* What you will do
Starting from the line in which "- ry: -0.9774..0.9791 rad" appears, output every line down to the last line of the data below, exactly and without anything more.

* Supplied information

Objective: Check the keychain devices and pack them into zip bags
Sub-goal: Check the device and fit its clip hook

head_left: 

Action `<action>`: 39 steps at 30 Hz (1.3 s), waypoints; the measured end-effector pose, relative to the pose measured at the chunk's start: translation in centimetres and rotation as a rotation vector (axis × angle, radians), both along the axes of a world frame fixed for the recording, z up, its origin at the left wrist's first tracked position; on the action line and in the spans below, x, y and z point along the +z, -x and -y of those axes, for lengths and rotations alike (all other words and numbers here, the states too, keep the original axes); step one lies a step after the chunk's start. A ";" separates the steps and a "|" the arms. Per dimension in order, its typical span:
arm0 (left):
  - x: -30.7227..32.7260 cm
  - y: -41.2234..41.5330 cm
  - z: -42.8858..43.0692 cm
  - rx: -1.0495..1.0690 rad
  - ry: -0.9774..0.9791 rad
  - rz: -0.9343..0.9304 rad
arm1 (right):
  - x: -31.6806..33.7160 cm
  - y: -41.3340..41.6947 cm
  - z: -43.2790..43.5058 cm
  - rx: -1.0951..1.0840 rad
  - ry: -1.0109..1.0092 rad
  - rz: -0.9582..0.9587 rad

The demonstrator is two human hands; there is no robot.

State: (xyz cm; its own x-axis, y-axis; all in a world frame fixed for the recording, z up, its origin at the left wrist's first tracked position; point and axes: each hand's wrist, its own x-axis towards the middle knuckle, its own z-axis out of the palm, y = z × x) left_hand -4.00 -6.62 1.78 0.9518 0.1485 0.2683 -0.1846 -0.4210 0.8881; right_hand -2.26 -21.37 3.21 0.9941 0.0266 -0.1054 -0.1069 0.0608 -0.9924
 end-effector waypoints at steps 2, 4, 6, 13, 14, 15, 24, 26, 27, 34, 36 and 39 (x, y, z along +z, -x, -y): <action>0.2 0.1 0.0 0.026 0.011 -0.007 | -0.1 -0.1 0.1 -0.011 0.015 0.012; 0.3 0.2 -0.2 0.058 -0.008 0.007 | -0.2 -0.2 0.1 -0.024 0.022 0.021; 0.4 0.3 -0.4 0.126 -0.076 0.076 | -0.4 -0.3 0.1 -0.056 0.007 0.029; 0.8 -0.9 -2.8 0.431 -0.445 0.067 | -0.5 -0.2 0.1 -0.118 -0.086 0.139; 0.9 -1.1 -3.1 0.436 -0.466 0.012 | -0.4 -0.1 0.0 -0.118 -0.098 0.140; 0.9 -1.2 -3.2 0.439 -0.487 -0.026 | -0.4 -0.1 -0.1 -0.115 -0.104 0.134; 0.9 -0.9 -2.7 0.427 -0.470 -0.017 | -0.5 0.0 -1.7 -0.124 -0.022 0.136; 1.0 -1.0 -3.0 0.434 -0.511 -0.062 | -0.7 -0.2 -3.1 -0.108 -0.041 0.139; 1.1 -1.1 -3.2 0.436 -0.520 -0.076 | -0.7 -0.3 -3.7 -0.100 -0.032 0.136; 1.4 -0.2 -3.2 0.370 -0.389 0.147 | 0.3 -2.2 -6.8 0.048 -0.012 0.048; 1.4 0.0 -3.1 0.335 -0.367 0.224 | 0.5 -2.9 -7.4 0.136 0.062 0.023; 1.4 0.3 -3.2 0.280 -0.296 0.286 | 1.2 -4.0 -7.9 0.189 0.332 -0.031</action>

* Written response
  - ry: -0.9774..0.9791 rad
  - rz: -0.9343..0.9304 rad
arm1 (right):
  - x: -31.6806..33.7160 cm
  - y: -41.3340..41.6947 cm
  - z: -43.2790..43.5058 cm
  - rx: -1.0951..1.0840 rad
  - ry: -1.0109..1.0092 rad
  - rz: -0.9582..0.9587 rad

The demonstrator is two human hands; there is no robot.

State: (xyz cm; its own x-axis, y-axis; all in a world frame fixed for the recording, z up, its origin at the left wrist's first tracked position; point and axes: each hand's wrist, its own x-axis towards the middle knuckle, its own z-axis out of the palm, y = z × x) left_hand -4.00 -6.62 1.78 0.9518 0.1485 0.2683 -0.1846 -0.4210 0.8881; right_hand -2.26 -21.37 3.21 0.9941 0.0266 -0.1054 -0.1069 0.0608 -0.9924
 end-effector waypoints at steps 2, 4, 6, 13, 14, 15, 24, 26, 27, 34, 36 and 39 (x, y, z along +z, -x, -y): <action>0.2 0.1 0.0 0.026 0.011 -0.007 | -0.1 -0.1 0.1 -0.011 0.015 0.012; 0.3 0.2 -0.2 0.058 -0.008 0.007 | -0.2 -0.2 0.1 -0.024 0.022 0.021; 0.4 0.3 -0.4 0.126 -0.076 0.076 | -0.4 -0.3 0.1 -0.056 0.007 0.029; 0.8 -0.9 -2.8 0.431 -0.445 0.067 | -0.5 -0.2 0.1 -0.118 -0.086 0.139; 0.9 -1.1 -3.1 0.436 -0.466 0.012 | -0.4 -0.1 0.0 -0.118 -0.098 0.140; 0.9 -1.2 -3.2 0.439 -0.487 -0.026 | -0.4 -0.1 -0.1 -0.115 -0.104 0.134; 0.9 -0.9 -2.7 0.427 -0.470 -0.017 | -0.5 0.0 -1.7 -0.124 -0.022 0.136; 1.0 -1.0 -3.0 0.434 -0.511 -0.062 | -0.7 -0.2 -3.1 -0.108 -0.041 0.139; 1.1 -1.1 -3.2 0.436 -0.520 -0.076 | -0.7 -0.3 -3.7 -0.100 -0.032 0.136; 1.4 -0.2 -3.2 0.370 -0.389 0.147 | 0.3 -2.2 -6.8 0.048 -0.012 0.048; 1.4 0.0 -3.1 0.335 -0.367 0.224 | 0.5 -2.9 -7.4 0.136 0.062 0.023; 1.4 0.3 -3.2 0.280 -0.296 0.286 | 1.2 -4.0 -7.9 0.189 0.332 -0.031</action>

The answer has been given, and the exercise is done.